第45話 六月三週(⑥)
「今から?」と問う俺を、日置は「時間がもったいないから」と言って風呂場に向かわせた。
『ここ、俺の家なのに……』と思ったが、有無を言わさぬ雰囲気で指示を飛ばしてきたので、俺はそれに従った。
熱いシャワーを浴びて、身体を洗った後に歯を磨き、十五分で部屋に戻る。
日置は俺のベッドに寝転がってスマホをいじっていた。
まるで自分の部屋かの如く振舞っている。
「じゃあ、行ってこい」
「……今更だけど、行かなきゃ駄目か? まず電話とか、メッセージとか……」
「お前な。さっき諦めないって言ってたよな」
いざ身だしなみを整えても、俺はまだ大きな不安を抱えていた。
日置は怖い感じで言う。
「まぁ別に行かなくてもいいよ? あ、でも茂田は上手くやるだろうな。せいらちゃんが傷付いてるとこ慰めて、話すうちに、二人の距離は近付いてって、最後は……」
「……」
「そんでもって、お前はカッコつけて距離を取って、フォローはしない、と……」
「……」
「昨日までだったら、間違いなくお前の方がリードしてただろうな。せいらちゃんがお前を見る目は特別だった。正直、俺は断られた理由が分からないし。……あ、今は分かるけど」
俺は最後の言葉だけは聞かなかったことにした。
『やまぎしい』なんてふざけた造語はこの世から葬り去る。
そして、俺は日置の言葉を都合良く解釈して、勇気をもらう。
『せいらちゃんがお前を見る目は特別だった』
わざわざこの場でいう冗談や慰めではない。はずだ。おそらく。きっと。
この期に及んでだが、俺は南との今までの関係に客観的な『上手くいっていた』という根拠を求めた。

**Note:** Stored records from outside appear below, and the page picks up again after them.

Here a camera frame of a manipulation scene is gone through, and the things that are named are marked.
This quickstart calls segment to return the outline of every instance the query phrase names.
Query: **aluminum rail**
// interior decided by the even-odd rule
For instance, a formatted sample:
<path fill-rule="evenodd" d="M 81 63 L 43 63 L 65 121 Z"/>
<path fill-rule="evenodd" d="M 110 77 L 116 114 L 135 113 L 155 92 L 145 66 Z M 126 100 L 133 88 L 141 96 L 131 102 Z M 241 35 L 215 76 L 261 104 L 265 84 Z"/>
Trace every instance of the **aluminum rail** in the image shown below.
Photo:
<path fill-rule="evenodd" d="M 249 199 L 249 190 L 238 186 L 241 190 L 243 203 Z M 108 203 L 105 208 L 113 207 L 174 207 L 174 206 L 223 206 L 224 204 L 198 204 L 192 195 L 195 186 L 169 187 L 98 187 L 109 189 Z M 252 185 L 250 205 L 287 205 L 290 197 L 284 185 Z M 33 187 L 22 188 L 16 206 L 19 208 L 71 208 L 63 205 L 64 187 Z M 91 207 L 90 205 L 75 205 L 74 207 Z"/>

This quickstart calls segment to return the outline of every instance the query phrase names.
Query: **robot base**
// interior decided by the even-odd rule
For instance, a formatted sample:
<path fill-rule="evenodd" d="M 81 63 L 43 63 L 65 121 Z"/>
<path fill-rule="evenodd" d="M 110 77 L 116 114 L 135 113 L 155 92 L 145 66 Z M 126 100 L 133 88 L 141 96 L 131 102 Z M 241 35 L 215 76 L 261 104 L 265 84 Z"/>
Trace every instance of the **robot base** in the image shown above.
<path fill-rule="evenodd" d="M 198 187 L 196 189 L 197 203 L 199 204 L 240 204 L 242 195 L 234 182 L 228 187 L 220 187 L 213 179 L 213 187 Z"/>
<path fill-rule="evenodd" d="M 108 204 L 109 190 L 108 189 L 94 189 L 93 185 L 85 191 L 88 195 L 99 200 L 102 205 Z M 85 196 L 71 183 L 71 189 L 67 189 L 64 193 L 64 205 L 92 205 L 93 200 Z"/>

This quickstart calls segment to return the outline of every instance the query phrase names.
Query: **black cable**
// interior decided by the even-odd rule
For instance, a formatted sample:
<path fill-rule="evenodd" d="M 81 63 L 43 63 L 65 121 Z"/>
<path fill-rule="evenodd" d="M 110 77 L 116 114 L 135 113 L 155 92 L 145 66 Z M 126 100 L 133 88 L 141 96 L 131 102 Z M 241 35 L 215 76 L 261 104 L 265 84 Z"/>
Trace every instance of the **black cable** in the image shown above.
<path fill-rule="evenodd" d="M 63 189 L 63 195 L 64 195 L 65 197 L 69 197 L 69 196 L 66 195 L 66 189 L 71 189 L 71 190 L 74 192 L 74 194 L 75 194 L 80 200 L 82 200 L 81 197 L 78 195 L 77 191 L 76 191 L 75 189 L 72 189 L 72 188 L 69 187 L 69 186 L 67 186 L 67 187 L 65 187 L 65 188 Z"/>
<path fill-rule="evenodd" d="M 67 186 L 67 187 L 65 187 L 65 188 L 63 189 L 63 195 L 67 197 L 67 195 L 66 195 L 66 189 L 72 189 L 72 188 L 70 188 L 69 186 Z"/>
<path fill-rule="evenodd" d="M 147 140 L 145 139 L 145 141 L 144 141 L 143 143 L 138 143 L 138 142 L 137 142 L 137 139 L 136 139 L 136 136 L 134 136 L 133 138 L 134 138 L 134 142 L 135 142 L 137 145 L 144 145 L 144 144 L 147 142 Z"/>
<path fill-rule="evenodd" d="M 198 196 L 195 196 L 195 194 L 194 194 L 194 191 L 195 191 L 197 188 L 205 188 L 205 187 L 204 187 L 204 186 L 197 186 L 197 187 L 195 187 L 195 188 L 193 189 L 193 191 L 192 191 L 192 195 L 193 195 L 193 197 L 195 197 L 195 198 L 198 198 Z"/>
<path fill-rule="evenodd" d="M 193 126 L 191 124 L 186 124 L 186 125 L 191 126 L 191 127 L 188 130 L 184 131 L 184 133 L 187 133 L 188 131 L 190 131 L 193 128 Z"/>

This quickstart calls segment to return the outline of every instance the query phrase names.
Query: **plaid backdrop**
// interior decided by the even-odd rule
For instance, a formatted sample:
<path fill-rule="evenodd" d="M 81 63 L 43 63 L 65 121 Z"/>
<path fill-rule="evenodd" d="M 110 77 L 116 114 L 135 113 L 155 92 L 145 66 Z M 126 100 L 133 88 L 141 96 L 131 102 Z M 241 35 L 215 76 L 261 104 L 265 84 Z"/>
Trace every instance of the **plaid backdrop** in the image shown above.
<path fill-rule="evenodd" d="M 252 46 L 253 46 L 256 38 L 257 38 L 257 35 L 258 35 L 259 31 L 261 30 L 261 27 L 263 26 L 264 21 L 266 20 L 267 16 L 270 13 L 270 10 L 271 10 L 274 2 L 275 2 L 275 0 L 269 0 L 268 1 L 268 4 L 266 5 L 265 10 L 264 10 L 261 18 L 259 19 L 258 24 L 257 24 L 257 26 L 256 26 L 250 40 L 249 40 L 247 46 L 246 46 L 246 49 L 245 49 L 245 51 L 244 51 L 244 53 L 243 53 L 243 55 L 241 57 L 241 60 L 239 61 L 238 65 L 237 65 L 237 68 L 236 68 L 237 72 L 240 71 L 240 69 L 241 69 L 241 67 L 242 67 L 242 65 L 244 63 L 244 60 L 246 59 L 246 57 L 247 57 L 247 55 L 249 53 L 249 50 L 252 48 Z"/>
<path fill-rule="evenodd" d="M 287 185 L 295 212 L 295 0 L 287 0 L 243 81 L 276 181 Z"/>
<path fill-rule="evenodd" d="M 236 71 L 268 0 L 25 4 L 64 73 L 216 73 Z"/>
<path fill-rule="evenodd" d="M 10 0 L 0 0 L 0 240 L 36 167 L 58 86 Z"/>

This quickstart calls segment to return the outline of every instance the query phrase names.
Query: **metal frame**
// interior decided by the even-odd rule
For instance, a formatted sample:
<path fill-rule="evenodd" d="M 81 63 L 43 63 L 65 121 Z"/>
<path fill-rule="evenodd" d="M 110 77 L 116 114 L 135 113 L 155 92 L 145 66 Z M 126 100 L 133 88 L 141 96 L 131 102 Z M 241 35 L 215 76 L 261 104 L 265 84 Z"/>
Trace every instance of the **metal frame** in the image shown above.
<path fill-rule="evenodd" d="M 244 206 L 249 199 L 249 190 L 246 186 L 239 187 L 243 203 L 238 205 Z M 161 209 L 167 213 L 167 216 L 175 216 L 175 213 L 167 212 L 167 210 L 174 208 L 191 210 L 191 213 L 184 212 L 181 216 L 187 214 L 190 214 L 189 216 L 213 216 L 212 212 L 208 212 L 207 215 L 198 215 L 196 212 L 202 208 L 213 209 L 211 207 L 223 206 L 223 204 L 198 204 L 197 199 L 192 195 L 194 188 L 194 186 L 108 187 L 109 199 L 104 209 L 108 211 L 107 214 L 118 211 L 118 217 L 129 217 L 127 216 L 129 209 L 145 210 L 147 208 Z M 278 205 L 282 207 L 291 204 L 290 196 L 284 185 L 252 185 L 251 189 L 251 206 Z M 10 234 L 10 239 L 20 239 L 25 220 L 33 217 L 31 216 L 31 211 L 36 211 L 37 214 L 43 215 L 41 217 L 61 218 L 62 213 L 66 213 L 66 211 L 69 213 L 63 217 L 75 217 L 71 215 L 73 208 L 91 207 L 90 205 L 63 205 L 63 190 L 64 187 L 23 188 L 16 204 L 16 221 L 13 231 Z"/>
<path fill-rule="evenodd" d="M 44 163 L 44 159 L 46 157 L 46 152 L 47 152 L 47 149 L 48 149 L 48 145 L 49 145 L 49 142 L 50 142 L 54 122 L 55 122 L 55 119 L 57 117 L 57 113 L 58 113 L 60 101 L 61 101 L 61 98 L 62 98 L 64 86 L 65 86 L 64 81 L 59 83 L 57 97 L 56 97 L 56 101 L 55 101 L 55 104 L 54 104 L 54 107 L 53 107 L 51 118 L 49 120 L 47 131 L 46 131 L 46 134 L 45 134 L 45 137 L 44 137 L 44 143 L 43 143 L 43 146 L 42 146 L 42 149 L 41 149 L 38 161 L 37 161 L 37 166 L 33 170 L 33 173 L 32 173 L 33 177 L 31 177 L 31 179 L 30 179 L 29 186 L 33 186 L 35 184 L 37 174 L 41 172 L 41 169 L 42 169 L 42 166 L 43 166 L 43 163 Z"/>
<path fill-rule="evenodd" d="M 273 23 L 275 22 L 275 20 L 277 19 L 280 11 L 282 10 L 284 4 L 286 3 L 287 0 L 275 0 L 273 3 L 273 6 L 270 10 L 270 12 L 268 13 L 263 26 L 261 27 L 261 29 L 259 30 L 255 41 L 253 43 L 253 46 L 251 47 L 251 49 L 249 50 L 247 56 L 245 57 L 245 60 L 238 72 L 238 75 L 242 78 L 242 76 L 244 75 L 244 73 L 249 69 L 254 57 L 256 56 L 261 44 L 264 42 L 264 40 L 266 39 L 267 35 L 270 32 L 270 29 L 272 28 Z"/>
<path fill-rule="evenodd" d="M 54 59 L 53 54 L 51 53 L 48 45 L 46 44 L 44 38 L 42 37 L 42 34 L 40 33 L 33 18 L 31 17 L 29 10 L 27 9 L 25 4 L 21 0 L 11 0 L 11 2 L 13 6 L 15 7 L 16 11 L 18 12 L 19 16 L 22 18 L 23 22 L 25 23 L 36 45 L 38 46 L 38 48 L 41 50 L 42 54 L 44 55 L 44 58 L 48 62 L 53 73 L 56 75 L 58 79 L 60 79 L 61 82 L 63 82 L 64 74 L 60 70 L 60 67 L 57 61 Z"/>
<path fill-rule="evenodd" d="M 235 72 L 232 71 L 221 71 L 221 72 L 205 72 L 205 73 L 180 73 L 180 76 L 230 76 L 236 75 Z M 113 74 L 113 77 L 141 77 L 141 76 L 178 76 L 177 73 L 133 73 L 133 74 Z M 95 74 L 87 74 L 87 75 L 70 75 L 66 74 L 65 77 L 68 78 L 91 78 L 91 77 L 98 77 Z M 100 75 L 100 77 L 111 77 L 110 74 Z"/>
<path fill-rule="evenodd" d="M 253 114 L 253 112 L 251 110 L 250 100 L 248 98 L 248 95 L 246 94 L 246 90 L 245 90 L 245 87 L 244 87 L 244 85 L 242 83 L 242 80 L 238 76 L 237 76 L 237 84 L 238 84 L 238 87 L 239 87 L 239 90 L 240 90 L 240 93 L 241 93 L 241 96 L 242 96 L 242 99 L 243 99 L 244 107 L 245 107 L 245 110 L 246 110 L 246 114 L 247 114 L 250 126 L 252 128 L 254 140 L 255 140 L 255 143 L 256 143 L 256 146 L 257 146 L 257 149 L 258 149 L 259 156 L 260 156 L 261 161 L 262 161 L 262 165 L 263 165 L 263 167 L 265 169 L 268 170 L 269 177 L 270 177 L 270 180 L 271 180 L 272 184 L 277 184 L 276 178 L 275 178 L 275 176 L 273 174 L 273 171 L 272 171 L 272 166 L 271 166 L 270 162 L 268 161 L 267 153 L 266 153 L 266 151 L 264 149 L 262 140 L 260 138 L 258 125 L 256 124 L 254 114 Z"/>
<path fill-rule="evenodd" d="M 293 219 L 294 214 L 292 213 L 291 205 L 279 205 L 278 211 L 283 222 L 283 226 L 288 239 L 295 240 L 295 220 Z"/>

多分、俺の『上手くいっていた』という感覚は間違っていない。
南は俺のことを『嫌いだから』という理由で振った訳じゃない。
だからこそ、俺はあの時しっかりと話をするべきだった。
南を気遣う振りして、突き放して帰ったのは、俺だ。
……いや、気遣う振りさえしてないか、その場をすぐに離れようとしただけだ。
「……いや。認めるよ。確かに昨日の俺の別れ際の態度は最低だった」
「お」
「南に謝って、もう一度気持ちを伝えて、それで、駄目なら駄目で、ちゃんと話を聞く」
正直怖い。
今更ながら思うが、話すべきだったのは、昨日の告白の後だ。
遅すぎるかもしれないし、また傷付くかもしれない。
ただ、もう、腹を括って正面から向き合うのが最善だと思った。
俺の所には日置が来たが、南は今独りで過ごしている。
そう思うと、たまらない気持ちになった。
……それでも、最後の最後、ちょっとヘタレた。
俺の常識的な部分が顔を出したのだ。
「……いきなり家まで行ったら迷惑じゃないかな」
「迷惑だろ」
――日置、お前が言うのか。
俺の家に乗り込み、俺を煽ったお前が――。
そんな俺の思いを知ってか知らずか、「リスクを取れ」と日置は言った。
――
「骨は拾ってやるから。あ、帰りにポテチ買ってきて」
そう言って日置は俺を送り出した。
付いてくるという発想はないらしい。
いや、一緒に来てもらっても困るが。
知ってる人間のいない、他人の家に遠慮なく居座れる彼は、やはり異常者なのではないだろうか。
そんなことを考えていると、スマホが震えた。
確認すると、日置からのメッセージが入っていた。
激励かと思い画面を開くと、『コーラも頼む』という文字が見えたので、俺はそっと閉じた。
確信した。
彼は異常者だ。
山から出してはいけない。
もしかしたら街と常識が違うのかもしれない。
そのおかげか、あまり南のことを考える間もなく、南の家の前に到着した。
これから南に出てきてもらう。
……チャイムは、最後の手段にしたい。
そう考えた俺は南に電話を掛けた。
勿論、電話で用件を済ますのではなく、呼び出すためだ。
思えば、連絡先を聞いてから、これが初めての電話だ。
少し長めに鳴らしてみたものの、南は電話に出ない。
待っていても折り返しは来ない。
……チャイムか。
いや。
勢いで来てしまったが、南が家にいない可能性もある。
まぁ、多分いるのだろうが、学校を休んでいる南を家族経由呼び出すことになるのは、さすがに、な。
もう一度、もう一度だけ電話だ。
これで駄目だったらチャイムだ。
自分の中でルールを作り、もう一度電話を掛けてみる。
さっき電話したことで気が楽になっていた。
『多分出ないだろうな』と思い込んでいたので、俺は油断していた。
「……もしもし?」
数コールもしない間に、南は応答した。